Le combat des Kanaks pour l’égalité
Les Calédoniens seront consultés en novembre sur l’indépendance. Mais le véritable enjeu demeure l’allégement du passif colonial.
dans l’hebdo N° 1504 Acheter ce numéro
La France aurait-elle fini par apprendre des sanglants soubresauts de son histoire coloniale ? Permettra-t-elle enfin à l’un de ses territoires d’outre-mer d’accéder sinon à l’indépendance, du moins à une large autonomie – au sein de la République – en reconnaissant les spécificités, la culture et la langue des anciens indigènes, les Kanaks ?
On aurait tort de considérer la Nouvelle-Calédonie, française depuis 1853, comme un de confetti lointain d’un empire réduit à peau de chagrin. Elle constitue un atout géopolitique important pour Paris, de par une vaste surface océanique et une présence dans l’océan Pacifique, avec la Polynésie et Wallis-et-Futuna. Elle permet surtout à Emmanuel Macron de justifier l’inclusion de la France dans un « axe indo-pacifique », aux côtés de l’Inde, où il a été reçu en mars, et de l’Australie, qu’il a gratifiée de la première visite officielle d’un président français ; c’était, symbole important, juste avant son arrivée à Nouméa, le 3 mai.
On se souvient des violences, voire de la quasi-guerre civile, qui embrasèrent le « Caillou » à partir de 1984, pour atteindre leur paroxysme en mai 1988, avec l’assaut ordonné par le gouvernement Chirac sur la grotte d’Ouvéa, où des militants armés kanaks du FLNKS (Front de libération nationale kanak et socialiste) retenaient des gendarmes. Bilan : 19 militants kanaks et deux gendarmes tués, le 5 mai 1988.

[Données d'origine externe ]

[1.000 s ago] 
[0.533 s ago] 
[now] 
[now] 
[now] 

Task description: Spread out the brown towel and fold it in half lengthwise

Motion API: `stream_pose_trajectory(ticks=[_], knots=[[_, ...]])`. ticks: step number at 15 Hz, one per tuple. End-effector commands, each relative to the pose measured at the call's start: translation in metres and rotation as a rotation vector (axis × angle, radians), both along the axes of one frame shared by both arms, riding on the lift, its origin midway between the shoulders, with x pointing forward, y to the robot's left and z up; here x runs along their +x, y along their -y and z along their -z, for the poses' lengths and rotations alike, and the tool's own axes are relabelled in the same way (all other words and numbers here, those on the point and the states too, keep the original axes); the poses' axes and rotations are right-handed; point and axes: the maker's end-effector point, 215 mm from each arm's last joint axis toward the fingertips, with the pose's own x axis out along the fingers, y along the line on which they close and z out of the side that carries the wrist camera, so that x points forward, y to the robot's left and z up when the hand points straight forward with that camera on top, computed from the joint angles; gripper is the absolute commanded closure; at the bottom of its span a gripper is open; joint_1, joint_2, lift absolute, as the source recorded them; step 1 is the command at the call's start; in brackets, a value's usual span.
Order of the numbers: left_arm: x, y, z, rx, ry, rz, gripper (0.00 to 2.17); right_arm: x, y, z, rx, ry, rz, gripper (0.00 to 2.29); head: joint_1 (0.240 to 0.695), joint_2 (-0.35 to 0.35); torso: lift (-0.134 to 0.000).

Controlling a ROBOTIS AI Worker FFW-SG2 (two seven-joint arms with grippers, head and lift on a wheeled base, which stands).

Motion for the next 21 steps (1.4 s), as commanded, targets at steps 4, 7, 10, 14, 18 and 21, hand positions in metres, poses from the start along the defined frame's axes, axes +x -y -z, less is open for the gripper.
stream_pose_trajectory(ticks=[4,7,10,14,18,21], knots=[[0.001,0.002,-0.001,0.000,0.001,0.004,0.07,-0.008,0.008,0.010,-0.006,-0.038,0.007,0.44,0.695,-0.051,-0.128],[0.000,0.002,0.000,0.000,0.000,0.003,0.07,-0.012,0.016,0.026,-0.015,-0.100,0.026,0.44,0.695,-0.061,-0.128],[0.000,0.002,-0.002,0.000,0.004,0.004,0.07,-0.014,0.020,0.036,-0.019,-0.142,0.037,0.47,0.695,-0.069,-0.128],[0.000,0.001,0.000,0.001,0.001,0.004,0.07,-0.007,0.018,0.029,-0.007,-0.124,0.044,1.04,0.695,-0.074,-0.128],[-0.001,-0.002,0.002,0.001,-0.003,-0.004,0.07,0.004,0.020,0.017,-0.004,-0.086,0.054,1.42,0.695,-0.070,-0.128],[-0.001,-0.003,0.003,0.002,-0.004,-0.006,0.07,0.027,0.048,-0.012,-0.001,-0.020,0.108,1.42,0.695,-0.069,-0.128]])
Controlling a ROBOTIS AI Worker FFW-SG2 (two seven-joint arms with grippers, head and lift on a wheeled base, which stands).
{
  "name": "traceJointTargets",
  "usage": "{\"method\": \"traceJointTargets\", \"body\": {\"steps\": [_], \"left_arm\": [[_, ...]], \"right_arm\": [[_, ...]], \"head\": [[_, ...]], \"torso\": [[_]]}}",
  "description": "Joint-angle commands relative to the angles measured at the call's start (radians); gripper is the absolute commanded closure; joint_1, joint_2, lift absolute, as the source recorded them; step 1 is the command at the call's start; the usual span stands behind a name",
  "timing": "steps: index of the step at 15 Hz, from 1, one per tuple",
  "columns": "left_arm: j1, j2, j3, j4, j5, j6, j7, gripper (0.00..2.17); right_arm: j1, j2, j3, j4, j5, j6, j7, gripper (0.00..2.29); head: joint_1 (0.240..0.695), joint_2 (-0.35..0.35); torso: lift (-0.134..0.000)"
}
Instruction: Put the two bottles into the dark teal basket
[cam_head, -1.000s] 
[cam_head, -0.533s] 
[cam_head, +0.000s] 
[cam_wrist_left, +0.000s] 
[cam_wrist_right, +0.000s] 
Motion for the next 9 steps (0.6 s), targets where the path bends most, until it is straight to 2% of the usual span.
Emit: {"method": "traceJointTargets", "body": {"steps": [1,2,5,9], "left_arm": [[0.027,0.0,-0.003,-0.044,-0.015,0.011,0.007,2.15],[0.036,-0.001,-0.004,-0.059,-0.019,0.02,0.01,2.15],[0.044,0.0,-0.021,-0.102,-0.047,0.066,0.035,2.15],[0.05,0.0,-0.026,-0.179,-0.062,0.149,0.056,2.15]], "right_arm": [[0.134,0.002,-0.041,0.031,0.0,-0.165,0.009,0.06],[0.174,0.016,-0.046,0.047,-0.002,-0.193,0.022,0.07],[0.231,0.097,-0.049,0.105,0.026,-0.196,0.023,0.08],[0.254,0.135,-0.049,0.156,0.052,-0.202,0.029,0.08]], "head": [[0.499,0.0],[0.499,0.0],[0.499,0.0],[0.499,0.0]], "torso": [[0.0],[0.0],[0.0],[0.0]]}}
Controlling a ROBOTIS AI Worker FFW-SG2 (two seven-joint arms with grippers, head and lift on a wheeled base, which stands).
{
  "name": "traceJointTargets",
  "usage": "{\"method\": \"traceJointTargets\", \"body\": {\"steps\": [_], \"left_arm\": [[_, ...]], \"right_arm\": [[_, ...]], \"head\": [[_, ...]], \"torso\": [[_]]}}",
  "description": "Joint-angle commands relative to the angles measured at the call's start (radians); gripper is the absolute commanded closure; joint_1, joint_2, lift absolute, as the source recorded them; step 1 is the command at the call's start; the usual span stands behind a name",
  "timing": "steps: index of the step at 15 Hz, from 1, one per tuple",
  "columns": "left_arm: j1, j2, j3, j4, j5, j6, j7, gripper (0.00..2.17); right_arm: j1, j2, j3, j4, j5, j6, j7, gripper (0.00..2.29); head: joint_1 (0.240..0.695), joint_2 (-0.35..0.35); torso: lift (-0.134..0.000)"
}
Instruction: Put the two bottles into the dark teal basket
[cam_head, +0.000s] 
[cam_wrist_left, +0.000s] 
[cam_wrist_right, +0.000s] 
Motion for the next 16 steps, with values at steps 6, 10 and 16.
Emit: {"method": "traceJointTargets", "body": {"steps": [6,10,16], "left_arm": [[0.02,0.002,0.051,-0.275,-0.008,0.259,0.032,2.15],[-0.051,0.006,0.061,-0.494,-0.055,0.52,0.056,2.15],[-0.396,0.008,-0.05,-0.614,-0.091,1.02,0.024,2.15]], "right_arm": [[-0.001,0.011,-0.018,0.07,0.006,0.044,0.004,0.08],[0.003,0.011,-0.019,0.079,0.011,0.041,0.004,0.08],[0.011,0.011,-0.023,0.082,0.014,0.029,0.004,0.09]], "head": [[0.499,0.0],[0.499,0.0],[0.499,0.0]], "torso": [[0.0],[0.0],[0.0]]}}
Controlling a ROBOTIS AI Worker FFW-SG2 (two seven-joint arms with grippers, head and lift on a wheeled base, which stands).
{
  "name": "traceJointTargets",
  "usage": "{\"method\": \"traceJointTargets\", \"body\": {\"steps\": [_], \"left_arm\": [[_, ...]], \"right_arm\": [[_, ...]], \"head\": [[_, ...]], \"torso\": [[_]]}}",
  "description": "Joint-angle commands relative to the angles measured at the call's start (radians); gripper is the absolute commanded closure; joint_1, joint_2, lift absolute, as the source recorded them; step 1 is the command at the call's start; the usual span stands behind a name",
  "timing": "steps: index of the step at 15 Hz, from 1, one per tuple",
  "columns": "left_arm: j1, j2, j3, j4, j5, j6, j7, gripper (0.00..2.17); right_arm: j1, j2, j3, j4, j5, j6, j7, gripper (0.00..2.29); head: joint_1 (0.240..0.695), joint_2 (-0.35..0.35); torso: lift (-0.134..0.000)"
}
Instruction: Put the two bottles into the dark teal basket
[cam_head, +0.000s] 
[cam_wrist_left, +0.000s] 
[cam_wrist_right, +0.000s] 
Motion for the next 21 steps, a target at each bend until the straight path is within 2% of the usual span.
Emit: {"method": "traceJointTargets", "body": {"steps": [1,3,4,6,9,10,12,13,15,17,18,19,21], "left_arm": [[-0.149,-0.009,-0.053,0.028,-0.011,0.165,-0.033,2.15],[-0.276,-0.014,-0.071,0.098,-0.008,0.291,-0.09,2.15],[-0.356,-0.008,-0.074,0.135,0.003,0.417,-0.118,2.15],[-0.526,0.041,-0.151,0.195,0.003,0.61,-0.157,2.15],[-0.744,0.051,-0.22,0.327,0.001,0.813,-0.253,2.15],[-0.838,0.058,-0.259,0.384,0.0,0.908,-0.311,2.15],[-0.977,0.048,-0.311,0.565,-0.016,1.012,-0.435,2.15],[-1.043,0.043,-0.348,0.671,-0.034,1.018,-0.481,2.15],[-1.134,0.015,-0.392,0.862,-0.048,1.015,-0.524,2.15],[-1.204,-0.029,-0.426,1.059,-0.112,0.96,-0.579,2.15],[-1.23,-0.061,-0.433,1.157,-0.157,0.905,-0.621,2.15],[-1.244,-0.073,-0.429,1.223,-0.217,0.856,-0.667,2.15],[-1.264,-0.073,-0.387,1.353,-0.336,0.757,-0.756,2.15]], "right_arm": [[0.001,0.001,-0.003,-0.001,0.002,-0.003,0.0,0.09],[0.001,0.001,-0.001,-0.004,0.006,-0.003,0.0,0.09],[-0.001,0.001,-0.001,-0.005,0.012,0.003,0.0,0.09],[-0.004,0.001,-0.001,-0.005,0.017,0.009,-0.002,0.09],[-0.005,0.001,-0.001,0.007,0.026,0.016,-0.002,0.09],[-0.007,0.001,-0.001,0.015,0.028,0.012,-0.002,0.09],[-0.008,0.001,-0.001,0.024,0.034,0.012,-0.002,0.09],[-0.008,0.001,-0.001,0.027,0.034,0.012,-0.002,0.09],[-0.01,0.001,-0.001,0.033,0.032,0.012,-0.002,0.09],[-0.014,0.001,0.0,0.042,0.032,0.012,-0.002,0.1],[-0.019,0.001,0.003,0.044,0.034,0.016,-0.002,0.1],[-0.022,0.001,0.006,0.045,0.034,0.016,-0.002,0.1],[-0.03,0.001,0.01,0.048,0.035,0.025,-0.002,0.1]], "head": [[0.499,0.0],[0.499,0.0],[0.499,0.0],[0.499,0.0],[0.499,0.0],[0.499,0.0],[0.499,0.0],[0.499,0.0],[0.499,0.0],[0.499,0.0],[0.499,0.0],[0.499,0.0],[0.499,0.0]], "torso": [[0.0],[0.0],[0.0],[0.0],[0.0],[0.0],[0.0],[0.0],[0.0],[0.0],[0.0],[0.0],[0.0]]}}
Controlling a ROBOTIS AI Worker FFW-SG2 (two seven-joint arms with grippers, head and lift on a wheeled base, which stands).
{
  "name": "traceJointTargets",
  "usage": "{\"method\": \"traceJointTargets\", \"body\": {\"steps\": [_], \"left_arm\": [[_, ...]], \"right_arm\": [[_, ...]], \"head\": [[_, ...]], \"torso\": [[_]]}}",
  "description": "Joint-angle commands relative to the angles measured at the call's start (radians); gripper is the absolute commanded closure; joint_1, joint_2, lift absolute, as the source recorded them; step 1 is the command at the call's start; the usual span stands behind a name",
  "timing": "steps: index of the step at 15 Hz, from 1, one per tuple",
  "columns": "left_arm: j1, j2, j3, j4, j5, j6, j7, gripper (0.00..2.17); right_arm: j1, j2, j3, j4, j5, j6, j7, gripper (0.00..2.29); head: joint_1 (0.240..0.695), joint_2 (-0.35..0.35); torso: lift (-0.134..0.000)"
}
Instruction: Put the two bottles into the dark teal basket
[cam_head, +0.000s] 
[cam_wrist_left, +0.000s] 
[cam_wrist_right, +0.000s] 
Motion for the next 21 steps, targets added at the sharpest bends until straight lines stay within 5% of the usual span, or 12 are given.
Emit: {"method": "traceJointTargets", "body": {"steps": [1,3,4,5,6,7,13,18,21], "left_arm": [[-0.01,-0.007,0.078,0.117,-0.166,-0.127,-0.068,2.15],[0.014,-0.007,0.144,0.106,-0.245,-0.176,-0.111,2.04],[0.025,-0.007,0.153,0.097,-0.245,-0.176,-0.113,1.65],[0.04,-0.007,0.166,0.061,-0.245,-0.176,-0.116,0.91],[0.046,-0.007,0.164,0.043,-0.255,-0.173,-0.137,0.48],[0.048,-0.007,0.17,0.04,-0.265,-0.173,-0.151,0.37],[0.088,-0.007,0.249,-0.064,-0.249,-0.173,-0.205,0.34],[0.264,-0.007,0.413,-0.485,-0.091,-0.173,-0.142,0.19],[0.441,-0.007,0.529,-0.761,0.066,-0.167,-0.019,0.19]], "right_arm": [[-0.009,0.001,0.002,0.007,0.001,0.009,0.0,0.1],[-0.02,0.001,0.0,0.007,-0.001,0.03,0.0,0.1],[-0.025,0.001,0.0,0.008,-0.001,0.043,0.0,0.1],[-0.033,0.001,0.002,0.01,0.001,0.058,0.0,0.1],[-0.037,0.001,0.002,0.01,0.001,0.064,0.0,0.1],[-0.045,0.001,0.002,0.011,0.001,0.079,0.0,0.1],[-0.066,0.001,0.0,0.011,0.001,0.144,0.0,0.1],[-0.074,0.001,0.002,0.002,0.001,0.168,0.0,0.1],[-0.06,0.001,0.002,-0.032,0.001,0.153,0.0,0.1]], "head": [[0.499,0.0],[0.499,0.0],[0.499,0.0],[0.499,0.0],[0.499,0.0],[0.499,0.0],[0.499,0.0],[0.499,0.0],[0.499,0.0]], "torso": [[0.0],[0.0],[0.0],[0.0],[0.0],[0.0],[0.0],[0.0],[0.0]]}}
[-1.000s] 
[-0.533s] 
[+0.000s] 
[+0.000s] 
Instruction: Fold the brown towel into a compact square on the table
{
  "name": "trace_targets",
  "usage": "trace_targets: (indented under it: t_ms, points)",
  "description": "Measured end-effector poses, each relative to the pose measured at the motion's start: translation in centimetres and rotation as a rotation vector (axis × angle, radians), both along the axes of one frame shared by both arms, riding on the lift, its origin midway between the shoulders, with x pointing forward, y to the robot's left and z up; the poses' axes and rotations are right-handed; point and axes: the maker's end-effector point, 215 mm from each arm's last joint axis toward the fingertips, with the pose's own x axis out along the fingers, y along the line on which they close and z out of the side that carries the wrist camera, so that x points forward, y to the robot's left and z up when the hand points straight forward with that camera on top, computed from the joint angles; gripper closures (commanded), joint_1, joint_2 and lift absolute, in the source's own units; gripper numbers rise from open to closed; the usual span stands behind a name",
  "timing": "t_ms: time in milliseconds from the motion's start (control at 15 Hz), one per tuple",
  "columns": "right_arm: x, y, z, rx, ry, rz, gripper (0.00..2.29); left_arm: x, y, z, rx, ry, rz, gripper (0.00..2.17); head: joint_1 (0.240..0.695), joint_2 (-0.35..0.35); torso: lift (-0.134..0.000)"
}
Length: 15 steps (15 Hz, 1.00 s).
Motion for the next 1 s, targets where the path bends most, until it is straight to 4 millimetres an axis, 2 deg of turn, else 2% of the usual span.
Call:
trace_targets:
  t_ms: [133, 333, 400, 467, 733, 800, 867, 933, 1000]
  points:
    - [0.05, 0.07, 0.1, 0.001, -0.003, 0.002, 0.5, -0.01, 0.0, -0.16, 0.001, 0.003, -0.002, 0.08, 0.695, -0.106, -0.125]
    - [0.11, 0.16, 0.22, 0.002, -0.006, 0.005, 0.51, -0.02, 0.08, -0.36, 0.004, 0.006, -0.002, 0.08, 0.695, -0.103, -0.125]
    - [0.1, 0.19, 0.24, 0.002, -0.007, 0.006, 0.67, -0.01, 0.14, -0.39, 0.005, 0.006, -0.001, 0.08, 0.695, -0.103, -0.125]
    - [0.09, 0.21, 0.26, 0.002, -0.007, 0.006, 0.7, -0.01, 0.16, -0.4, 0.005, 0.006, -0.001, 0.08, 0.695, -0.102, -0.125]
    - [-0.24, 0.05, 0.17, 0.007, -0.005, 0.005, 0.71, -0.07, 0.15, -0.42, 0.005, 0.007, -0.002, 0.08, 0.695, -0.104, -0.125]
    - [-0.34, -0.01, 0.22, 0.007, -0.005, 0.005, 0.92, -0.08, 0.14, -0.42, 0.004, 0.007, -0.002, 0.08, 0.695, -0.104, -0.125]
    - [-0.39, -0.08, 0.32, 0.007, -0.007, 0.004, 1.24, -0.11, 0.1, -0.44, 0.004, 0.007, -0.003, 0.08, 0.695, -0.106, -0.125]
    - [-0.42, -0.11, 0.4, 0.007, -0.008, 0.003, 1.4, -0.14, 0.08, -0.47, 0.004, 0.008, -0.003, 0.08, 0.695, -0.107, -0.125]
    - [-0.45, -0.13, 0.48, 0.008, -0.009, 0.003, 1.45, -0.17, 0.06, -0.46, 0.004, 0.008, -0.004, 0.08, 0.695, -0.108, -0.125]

François Mitterrand réélu, Michel Rocard, Premier ministre, met immédiatement en place une négociation entre les deux parties, Jean-Marie Tjibaou, leader du FLNKS, et Jacques Lafleur, dirigeant des Caldoches européens. Alors que la Nouvelle-Calédonie figure depuis 1986 sur la liste de l’ONU des territoires restant à décoloniser (comme la Polynésie y est de nouveau depuis 2013, lire pages suivantes), l’indépendance est repoussée, dans les accords de Matignon, à un référendum futur, mais les Kanaks gagnent une reconnaissance de leurs souffrances passées et de leur culture, et obtiennent, à terme, de gérer une partie des collectivités locales, avant un référendum d’autodétermination. Certains ultras kanaks crient à la trahison de la part de Tjibaou, dont Djubelly Wéa, qui l’assassine le 4 mai 1989, un an après la tragédie d’Ouvéa, lors de la cérémonie de levée de deuil des morts kanaks causés par l’assaut de l’armée française sur la commune de Fayaoué.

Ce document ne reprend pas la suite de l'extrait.